__How to complete this task__
Copy every line of the data that contains the string "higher".

__Input for this task__
● ● ● ● ● ● ●
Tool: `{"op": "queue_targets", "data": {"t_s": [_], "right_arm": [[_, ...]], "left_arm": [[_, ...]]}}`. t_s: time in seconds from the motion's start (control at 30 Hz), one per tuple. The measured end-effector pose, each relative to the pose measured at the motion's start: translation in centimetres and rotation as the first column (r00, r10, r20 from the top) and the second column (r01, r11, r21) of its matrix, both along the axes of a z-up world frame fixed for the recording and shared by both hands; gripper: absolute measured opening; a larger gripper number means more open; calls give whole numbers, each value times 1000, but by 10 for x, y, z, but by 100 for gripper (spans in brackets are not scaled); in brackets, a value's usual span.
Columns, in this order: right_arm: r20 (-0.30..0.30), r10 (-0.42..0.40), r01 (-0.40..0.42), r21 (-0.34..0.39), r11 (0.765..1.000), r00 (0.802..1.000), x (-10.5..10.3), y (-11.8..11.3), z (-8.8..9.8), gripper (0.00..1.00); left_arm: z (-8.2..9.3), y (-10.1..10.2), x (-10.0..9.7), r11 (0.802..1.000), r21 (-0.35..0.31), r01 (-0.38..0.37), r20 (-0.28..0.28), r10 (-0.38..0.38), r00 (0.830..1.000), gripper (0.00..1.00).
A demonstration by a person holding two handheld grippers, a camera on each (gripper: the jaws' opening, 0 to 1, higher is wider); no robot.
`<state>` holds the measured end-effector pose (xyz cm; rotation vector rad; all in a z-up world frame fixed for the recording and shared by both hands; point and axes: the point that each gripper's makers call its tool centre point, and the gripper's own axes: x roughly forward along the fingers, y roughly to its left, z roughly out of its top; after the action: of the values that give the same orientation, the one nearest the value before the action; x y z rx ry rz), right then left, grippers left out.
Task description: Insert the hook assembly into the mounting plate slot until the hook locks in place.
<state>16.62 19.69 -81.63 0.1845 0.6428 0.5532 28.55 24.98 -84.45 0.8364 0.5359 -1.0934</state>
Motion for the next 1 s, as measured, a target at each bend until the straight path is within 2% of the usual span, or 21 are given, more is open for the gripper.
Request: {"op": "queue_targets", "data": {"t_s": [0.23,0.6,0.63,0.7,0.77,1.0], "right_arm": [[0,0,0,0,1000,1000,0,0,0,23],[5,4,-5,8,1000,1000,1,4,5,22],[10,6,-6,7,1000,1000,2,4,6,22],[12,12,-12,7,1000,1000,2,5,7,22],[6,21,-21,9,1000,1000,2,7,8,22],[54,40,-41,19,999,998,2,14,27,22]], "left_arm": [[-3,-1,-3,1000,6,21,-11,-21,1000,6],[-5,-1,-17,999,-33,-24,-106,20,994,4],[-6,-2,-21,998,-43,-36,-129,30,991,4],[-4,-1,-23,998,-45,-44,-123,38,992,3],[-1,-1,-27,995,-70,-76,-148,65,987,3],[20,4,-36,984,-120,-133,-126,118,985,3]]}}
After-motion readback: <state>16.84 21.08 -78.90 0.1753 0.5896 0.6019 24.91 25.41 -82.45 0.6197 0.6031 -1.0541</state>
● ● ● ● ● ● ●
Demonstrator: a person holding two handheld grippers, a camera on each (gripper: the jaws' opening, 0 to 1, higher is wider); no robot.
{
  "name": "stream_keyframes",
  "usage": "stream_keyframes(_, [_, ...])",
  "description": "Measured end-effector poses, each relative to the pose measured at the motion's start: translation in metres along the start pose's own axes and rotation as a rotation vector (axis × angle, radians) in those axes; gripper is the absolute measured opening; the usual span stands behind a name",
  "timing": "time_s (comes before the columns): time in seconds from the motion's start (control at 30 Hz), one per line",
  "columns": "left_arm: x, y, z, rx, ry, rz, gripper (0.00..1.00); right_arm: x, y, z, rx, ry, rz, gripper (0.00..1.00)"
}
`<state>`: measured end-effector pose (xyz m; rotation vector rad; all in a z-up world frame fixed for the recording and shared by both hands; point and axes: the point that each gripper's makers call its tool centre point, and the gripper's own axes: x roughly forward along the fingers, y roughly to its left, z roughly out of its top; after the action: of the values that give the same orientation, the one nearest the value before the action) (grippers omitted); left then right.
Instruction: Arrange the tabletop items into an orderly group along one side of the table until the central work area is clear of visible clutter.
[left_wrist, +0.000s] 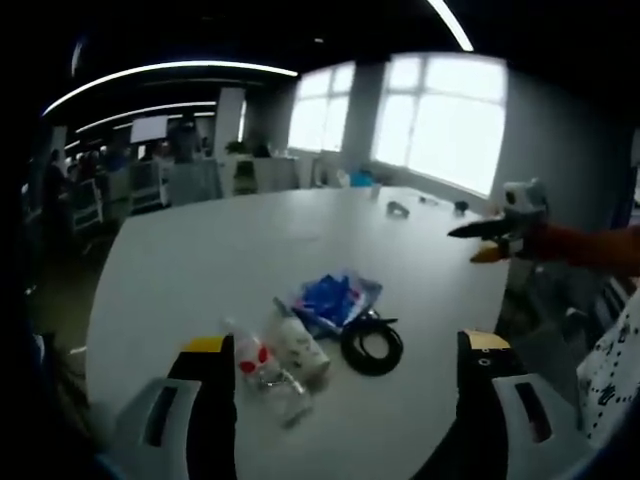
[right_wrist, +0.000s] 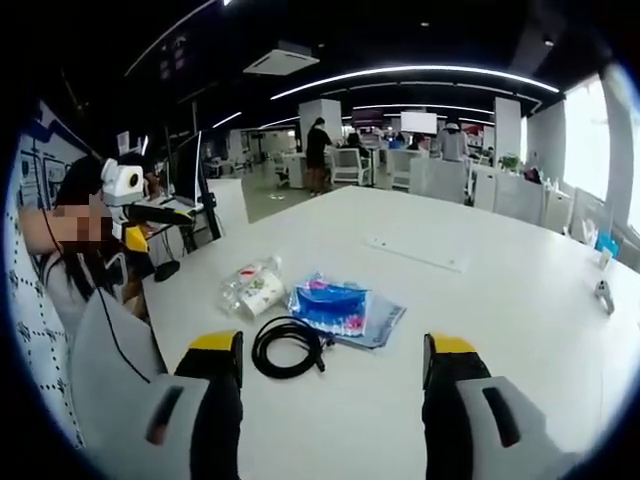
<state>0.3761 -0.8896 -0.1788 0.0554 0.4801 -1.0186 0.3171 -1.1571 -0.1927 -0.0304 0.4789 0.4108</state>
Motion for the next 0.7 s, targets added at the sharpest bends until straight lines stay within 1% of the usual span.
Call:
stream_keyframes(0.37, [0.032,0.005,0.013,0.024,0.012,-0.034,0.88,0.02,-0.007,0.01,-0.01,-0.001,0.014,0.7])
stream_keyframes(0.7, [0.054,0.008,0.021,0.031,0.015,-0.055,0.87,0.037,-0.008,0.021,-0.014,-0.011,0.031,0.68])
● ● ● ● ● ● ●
__Output of the exercise__
A demonstration by a person holding two handheld grippers, a camera on each (gripper: the jaws' opening, 0 to 1, higher is wider); no robot.
Demonstrator: a person holding two handheld grippers, a camera on each (gripper: the jaws' opening, 0 to 1, higher is wider); no robot.

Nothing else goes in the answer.